[Back to SORTING SWAG index] [Back to Main SWAG index] [Original]
{
>I'm in need of a FAST way of finding the largest and the smallest
>30 numbers out of about 1000 different numbers.
> ...Assuming that the 1000 numbers are in random-order, I imagine
> that the simplest (perhaps fastest too) method would be to:
> 1- Read the numbers in an Array.
> 2- QuickSort the Array.
> 3- First 30 and last 30 of Array are the numbers you want.
> ...Here's a QuickSort demo Program that should help you With the
> sort: ...
Stop the presses, stop the presses!
Remember the recent Integer sort contest, on the Intelec Programming
conference? The fastest method was a "counting" sort technique, which
used the Integers (to be sorted) as indexes of an Array.

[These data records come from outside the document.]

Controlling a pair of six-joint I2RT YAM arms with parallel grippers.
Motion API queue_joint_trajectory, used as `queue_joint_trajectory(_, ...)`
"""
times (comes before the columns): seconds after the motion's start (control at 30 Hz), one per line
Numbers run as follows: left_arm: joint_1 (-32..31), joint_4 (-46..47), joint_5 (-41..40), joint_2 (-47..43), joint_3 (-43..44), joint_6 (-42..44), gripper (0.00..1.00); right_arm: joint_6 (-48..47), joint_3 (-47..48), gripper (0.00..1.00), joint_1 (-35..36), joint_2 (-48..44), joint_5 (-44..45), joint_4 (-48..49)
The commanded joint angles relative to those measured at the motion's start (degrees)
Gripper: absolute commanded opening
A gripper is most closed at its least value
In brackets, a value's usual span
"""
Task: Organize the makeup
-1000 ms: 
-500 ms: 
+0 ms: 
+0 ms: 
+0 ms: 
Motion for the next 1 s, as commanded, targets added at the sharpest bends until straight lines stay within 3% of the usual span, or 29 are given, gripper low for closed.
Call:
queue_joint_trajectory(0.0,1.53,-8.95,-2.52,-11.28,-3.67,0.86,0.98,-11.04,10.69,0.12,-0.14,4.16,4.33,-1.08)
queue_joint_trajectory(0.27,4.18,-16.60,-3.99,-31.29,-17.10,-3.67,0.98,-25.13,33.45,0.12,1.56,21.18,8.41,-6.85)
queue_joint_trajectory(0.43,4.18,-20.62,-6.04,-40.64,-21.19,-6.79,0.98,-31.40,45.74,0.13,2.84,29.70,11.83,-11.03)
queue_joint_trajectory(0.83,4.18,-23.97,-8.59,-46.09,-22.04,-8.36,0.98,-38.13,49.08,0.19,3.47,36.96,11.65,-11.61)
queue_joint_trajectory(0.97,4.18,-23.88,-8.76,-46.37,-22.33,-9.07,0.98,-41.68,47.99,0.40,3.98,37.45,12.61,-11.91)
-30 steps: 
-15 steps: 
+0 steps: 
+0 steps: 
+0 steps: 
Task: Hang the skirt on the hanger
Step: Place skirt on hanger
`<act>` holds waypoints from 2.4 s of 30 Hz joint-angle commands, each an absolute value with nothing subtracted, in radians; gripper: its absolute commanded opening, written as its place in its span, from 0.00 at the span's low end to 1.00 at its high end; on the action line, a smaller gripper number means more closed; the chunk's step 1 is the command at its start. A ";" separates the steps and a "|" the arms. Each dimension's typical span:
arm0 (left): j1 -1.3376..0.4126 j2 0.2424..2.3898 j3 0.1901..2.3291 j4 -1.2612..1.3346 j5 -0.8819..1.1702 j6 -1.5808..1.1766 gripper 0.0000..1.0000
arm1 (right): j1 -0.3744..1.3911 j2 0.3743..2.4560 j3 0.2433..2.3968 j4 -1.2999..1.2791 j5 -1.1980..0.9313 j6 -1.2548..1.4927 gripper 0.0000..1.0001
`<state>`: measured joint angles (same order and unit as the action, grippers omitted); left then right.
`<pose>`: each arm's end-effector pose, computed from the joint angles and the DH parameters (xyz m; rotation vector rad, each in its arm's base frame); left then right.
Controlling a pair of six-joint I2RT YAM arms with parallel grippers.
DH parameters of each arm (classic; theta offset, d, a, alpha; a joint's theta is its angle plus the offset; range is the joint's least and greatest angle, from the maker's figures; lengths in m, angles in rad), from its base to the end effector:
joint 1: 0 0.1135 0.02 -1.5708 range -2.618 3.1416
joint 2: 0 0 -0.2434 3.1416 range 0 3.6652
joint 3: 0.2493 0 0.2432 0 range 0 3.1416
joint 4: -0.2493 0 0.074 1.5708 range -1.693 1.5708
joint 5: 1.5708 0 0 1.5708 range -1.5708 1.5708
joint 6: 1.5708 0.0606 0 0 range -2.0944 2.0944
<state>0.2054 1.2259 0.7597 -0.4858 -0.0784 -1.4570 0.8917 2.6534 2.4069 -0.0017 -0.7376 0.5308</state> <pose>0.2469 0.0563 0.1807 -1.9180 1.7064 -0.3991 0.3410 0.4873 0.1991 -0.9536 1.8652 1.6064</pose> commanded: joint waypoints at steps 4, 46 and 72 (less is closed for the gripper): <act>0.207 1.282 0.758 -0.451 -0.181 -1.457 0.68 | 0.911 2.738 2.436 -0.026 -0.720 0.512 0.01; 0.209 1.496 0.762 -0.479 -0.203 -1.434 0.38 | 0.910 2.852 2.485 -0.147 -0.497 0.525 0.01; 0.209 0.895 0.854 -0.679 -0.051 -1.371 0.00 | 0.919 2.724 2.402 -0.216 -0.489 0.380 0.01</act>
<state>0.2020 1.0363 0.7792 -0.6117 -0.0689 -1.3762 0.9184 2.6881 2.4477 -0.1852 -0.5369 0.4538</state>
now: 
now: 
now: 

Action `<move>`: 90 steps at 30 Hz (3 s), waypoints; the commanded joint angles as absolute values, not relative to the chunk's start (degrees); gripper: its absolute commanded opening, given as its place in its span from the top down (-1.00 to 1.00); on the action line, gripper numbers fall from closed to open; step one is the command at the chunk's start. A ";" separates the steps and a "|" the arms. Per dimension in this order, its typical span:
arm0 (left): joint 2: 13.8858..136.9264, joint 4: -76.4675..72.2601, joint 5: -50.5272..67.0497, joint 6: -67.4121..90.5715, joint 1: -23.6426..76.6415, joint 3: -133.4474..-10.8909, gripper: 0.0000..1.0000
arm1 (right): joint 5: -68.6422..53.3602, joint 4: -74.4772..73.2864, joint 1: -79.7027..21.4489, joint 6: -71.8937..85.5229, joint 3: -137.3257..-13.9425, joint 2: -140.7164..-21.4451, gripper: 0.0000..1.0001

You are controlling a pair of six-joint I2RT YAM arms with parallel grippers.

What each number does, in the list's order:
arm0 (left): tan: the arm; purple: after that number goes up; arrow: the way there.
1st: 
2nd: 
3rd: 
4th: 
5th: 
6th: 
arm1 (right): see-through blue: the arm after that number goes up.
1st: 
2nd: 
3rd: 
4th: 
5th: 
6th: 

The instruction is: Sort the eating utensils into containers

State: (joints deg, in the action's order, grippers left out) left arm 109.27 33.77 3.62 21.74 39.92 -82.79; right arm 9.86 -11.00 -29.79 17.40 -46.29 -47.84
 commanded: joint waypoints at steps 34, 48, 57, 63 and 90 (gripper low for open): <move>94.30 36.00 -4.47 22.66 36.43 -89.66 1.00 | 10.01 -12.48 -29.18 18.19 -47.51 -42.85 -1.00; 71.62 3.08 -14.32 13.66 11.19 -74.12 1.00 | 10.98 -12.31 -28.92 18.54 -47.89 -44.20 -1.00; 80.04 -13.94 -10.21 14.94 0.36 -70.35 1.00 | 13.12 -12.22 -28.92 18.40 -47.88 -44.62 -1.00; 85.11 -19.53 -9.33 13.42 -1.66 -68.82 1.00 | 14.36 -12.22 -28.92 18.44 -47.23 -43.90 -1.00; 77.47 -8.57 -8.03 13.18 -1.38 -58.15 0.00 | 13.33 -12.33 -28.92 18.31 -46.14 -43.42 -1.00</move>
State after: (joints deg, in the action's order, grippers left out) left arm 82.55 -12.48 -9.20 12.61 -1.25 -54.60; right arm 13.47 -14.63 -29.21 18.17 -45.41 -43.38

You asked John Kuhn how it worked, as his example code was in messy
C. I sent you an explanation, along With example TP source. Around
that time my link to Intelec was intermittently broken; I didn't
hear back from you - so you may not have received my message (dated
Jan.02.1993). I hope you won't mind if I re-post it here and now...
In a message With John Kuhn...
> Simply toggle the sign bit of the values beFore sorting. Everything
> falls into place appropriately from there.
> ...OK, but how about toggling them back to their original
> state AFTER sorting? (I want to maintain negative numbers)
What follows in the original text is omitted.